**THE TASK**
Write the data below out again, exactly as each line reads.

**SUPPLIED DATA**
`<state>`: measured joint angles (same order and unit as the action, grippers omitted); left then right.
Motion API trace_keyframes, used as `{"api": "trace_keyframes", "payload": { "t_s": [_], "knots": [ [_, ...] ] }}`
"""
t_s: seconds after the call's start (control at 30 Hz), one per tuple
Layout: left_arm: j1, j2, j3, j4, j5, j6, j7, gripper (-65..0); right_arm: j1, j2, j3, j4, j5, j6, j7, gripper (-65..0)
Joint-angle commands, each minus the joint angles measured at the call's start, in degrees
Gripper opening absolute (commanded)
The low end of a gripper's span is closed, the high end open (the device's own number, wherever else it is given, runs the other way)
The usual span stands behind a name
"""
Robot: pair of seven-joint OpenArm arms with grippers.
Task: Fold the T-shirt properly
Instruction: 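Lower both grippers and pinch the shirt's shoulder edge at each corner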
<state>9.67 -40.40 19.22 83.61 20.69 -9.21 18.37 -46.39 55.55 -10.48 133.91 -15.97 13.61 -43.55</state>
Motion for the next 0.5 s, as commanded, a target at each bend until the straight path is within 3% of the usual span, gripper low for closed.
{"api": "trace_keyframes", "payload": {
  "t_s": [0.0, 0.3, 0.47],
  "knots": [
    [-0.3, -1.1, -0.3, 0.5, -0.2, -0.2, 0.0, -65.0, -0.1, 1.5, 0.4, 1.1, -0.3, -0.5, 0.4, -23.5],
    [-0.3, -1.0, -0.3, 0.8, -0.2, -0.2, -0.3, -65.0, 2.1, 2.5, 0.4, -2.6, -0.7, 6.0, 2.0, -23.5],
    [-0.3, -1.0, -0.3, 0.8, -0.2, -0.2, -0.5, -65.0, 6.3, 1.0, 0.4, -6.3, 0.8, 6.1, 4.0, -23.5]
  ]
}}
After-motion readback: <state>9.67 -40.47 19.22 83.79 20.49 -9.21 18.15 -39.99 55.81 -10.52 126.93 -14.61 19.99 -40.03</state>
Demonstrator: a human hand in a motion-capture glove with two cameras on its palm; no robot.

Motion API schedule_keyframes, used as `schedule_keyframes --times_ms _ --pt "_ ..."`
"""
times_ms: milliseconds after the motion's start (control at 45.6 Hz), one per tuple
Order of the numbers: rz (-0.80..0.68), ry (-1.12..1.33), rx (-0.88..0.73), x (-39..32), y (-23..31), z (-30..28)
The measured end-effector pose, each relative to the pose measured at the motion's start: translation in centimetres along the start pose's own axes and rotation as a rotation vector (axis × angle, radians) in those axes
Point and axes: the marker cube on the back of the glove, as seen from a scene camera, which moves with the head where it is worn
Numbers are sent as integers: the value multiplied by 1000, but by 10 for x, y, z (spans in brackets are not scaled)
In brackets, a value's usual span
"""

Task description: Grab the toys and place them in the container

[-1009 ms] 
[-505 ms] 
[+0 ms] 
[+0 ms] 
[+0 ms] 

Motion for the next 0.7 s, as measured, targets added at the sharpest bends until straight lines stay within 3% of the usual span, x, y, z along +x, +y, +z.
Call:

**ANSWER SPACE**
`<state>`: measured joint angles (same order and unit as the action, grippers omitted); left then right.
Motion API trace_keyframes, used as `{"api": "trace_keyframes", "payload": { "t_s": [_], "knots": [ [_, ...] ] }}`
"""
t_s: seconds after the call's start (control at 30 Hz), one per tuple
Layout: left_arm: j1, j2, j3, j4, j5, j6, j7, gripper (-65..0); right_arm: j1, j2, j3, j4, j5, j6, j7, gripper (-65..0)
Joint-angle commands, each minus the joint angles measured at the call's start, in degrees
Gripper opening absolute (commanded)
The low end of a gripper's span is closed, the high end open (the device's own number, wherever else it is given, runs the other way)
The usual span stands behind a name
"""
Robot: pair of seven-joint OpenArm arms with grippers.
Task: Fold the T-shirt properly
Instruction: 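Lower both grippers and pinch the shirt's shoulder edge at each corner
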<state>9.67 -40.40 19.22 83.61 20.69 -9.21 18.37 -46.39 55.55 -10.48 133.91 -15.97 13.61 -43.55</state>
Motion for the next 0.5 s, as commanded, a target at each bend until the straight path is within 3% of the usual span, gripper low for closed.
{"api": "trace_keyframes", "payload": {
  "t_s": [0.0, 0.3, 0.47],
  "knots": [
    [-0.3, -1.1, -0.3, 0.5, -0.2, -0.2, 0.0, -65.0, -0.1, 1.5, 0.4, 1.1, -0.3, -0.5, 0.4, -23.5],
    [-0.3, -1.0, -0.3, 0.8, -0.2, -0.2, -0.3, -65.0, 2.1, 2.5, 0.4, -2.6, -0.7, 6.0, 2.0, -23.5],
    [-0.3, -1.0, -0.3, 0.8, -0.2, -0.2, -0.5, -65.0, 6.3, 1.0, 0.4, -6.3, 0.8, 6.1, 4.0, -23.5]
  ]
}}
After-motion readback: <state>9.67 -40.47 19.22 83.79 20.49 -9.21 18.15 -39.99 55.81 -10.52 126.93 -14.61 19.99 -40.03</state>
Demonstrator: a human hand in a motion-capture glove with two cameras on its palm; no robot.

Motion API schedule_keyframes, used as `schedule_keyframes --times_ms _ --pt "_ ..."`
"""
times_ms: milliseconds after the motion's start (control at 45.6 Hz), one per tuple
Order of the numbers: rz (-0.80..0.68), ry (-1.12..1.33), rx (-0.88..0.73), x (-39..32), y (-23..31), z (-30..28)
The measured end-effector pose, each relative to the pose measured at the motion's start: translation in centimetres along the start pose's own axes and rotation as a rotation vector (axis × angle, radians) in those axes
Point and axes: the marker cube on the back of the glove, as seen from a scene camera, which moves with the head where it is worn
Numbers are sent as integers: the value multiplied by 1000, but by 10 for x, y, z (spans in brackets are not scaled)
In brackets, a value's usual span
"""

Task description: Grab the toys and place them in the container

[-1009 ms] 
[-505 ms] 
[+0 ms] 
[+0 ms] 
[+0 ms] 

Motion for the next 0.7 s, as measured, targets added at the sharpest bends until straight lines stay within 3% of the usual span, x, y, z along +x, +y, +z.
Call:

Nothing else is needed to complete the exercise.